BEGIN Data extract

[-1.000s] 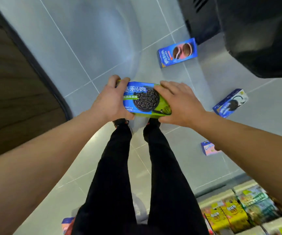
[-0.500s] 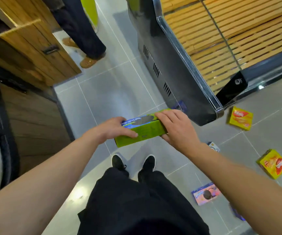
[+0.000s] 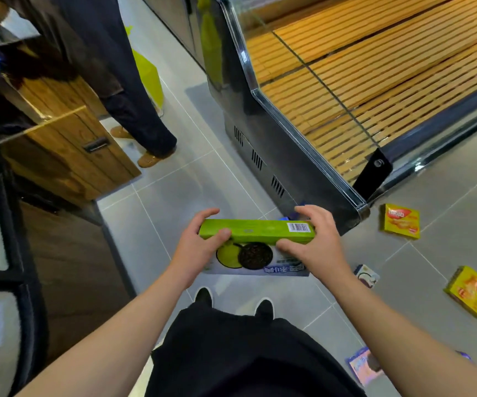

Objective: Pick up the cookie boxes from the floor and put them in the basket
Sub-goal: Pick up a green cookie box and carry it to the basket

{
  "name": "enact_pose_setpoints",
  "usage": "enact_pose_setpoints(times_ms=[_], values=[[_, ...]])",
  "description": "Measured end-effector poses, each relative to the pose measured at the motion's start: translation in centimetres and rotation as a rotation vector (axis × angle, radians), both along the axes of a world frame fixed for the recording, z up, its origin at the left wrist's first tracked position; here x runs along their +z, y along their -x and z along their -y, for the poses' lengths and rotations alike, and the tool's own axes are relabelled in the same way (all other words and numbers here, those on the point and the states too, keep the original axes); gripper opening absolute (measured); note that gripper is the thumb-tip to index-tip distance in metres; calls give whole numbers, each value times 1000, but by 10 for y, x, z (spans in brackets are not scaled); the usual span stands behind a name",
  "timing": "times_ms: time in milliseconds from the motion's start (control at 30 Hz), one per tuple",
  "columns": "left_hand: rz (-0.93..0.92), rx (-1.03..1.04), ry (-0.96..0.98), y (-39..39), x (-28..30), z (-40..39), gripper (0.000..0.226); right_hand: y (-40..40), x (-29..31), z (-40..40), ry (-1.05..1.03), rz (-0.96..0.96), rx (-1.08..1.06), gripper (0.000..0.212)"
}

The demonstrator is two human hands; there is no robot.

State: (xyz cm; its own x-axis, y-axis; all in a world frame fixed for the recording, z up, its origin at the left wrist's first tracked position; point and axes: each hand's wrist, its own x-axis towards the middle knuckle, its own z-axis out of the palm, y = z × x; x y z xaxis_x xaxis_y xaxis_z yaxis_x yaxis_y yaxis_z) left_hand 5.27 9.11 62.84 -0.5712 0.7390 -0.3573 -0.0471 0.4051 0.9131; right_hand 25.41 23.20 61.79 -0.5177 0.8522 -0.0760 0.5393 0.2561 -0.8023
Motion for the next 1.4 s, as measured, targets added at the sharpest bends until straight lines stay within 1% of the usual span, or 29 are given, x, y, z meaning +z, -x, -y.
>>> enact_pose_setpoints(times_ms=[67, 167, 300, 400, 467, 533, 600, 667, 733, 767, 867, 967, 1033, 1133, 1300, 1400], values=[[78, -23, -15, 8, -2, -1, 34, 1, 2, 12, 124, -64, -124, 72], [146, -97, -27, 22, -6, -8, 32, 6, 1, 33, 283, -143, -291, 59], [179, -274, -4, 45, -16, -19, 37, 19, -1, 72, 339, -181, -526, 52], [164, -500, 28, 57, -21, -25, 39, 27, -3, 118, 391, -259, -778, 48], [157, -640, 53, 57, -21, -30, 40, 32, -4, 148, 406, -326, -927, 48], [179, -772, 86, 48, -22, -28, 42, 33, -8, 181, 396, -337, -1073, 50], [183, -912, 101, 30, -25, -21, 44, 27, -7, 217, 366, -344, -1247, 54], [156, -1018, 104, 15, -26, -15, 50, 24, -4, 244, 342, -352, -1359, 52], [135, -1201, 103, -12, -25, -5, 54, 16, 0, 282, 307, -393, -1529, 49], [136, -1283, 105, -26, -26, 2, 52, 15, 2, 304, 291, -408, -1610, 48], [98, -1541, 109, -73, -22, 39, 50, 14, 5, 376, 236, -460, -1864, 45], [119, -1716, 105, -109, -14, 87, 48, 19, 8, 438, 198, -510, -2047, 42], [81, -1828, 79, -130, -10, 126, 43, 24, 6, 483, 171, -530, -2153, 42], [14, -1979, 45, -158, -9, 188, 46, 28, 4, 550, 112, -567, -2277, 41], [34, -2121, 115, -193, -8, 299, 48, 24, -1, 662, 18, -646, -2416, 36], [5, -2203, 111, -219, -9, 354, 52, 15, -4, 717, -23, -657, -2483, 38]])
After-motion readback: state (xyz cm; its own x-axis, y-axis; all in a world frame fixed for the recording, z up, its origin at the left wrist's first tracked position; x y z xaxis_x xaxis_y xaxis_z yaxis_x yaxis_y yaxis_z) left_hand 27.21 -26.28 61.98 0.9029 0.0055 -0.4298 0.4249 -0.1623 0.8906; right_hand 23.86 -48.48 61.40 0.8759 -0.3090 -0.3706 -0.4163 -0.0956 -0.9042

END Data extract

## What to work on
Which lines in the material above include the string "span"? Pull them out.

## Task output
  "description": "Measured end-effector poses, each relative to the pose measured at the motion's start: translation in centimetres and rotation as a rotation vector (axis × angle, radians), both along the axes of a world frame fixed for the recording, z up, its origin at the left wrist's first tracked position; here x runs along their +z, y along their -x and z along their -y, for the poses' lengths and rotations alike, and the tool's own axes are relabelled in the same way (all other words and numbers here, those on the point and the states too, keep the original axes); gripper opening absolute (measured); note that gripper is the thumb-tip to index-tip distance in metres; calls give whole numbers, each value times 1000, but by 10 for y, x, z (spans in brackets are not scaled); the usual span stands behind a name",
Motion for the next 1.4 s, as measured, targets added at the sharpest bends until straight lines stay within 1% of the usual span, or 29 are given, x, y, z meaning +z, -x, -y.

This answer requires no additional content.